→ **INSTRUCTIONS FOR THE TASK**:
For the listing below, the answer is an exact retyping of the lines from the one with "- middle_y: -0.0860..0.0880" through the one with "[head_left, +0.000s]", both included, without pictures.
##### SUPPLIED MATERIAL
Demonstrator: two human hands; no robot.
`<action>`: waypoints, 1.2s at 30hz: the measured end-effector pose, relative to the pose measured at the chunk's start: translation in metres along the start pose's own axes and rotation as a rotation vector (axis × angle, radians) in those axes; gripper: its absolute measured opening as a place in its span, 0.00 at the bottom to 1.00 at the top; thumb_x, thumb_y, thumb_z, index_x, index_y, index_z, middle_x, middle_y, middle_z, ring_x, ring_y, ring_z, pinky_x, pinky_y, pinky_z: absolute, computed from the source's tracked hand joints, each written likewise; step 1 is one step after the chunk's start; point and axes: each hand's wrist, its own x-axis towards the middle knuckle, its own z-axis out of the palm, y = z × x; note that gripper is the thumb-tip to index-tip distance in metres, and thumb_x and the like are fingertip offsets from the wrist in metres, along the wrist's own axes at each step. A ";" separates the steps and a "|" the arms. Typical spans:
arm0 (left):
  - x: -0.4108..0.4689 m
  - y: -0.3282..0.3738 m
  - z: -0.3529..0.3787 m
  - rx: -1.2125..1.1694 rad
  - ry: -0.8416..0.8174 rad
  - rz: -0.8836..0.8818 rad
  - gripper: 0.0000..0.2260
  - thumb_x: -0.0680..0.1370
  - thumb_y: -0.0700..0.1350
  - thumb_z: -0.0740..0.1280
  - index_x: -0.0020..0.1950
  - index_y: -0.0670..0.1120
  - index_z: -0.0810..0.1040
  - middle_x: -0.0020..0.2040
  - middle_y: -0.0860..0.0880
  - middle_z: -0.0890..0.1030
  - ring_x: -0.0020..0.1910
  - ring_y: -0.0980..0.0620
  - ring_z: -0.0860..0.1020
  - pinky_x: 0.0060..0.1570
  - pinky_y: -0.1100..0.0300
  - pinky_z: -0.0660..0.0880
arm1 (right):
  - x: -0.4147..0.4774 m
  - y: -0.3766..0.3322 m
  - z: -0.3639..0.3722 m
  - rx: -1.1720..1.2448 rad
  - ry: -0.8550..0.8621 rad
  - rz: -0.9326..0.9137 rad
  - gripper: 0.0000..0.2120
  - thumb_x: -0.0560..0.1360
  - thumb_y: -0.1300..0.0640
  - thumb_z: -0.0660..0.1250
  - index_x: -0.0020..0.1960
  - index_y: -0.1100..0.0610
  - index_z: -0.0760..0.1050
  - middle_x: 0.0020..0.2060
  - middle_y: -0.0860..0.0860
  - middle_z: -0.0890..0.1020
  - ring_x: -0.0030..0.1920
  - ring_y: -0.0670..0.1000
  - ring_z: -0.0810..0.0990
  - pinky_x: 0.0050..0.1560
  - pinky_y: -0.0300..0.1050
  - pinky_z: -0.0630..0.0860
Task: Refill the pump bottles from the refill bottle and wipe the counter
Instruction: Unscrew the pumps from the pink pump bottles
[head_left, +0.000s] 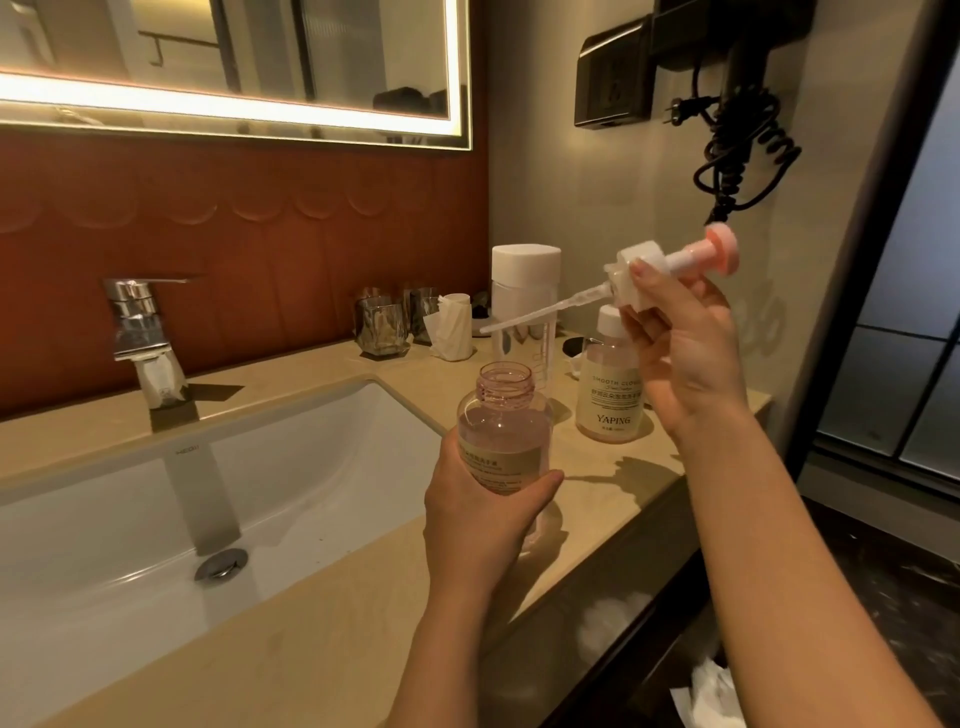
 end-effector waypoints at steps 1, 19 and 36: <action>0.000 0.000 0.000 0.000 0.002 0.000 0.31 0.62 0.56 0.78 0.58 0.60 0.64 0.48 0.64 0.71 0.51 0.58 0.73 0.48 0.64 0.72 | -0.001 0.001 -0.005 0.010 -0.005 -0.014 0.40 0.61 0.56 0.76 0.70 0.54 0.64 0.55 0.54 0.81 0.50 0.49 0.83 0.48 0.42 0.78; 0.001 0.002 0.002 -0.058 -0.053 0.038 0.35 0.61 0.55 0.77 0.61 0.58 0.61 0.49 0.64 0.69 0.51 0.59 0.71 0.41 0.71 0.66 | -0.033 0.034 -0.126 -0.273 0.565 -0.278 0.27 0.67 0.57 0.75 0.60 0.49 0.65 0.54 0.49 0.75 0.52 0.46 0.77 0.57 0.43 0.76; 0.001 0.003 0.004 -0.090 -0.180 0.046 0.34 0.67 0.51 0.74 0.66 0.53 0.57 0.55 0.60 0.68 0.54 0.60 0.70 0.47 0.73 0.66 | 0.036 0.081 -0.135 -0.628 0.482 -0.183 0.27 0.65 0.59 0.77 0.56 0.55 0.65 0.46 0.46 0.74 0.45 0.45 0.74 0.41 0.30 0.70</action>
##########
→ **WORKED SOLUTION**:
  - middle_y: -0.0860..0.0880
  - middle_z: -0.0890..0.1030
  - ring_x: -0.0020..0.1910
  - ring_y: -0.0980..0.0620
  - ring_z: -0.0860..0.1020
  - pinky_x: 0.0060..0.1570
  - pinky_y: -0.1100..0.0300
  - pinky_z: -0.0660..0.0880
arm1 (right):
  - x: -0.4147..0.4774 m
  - y: -0.3766..0.3322 m
  - z: -0.3639..0.3722 m
  - rx: -1.1720..1.2448 rad
  - ry: -0.8550..0.8621 rad
  - rz: -0.9326..0.9137 rad
  - gripper: 0.0000..0.2120
  - thumb_x: -0.0560..0.1360
  - thumb_y: -0.1300..0.0640
  - thumb_z: -0.0660..0.1250
  - index_x: -0.0020..0.1960
  - index_y: -0.1100..0.0610
  - index_z: -0.0760..0.1050
  - middle_x: 0.0020..0.2060
  - middle_y: -0.0860..0.0860
  - middle_z: -0.0890..0.1020
  - ring_x: -0.0030..0.1920
  - ring_y: -0.0670..0.1000
  - ring_z: -0.0810..0.0990
  - pinky_x: 0.0050..0.1560
  - pinky_y: -0.0300..0.1050
  - pinky_z: -0.0630..0.0860
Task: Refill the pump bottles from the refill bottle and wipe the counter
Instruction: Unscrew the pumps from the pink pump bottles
[head_left, +0.000s] 

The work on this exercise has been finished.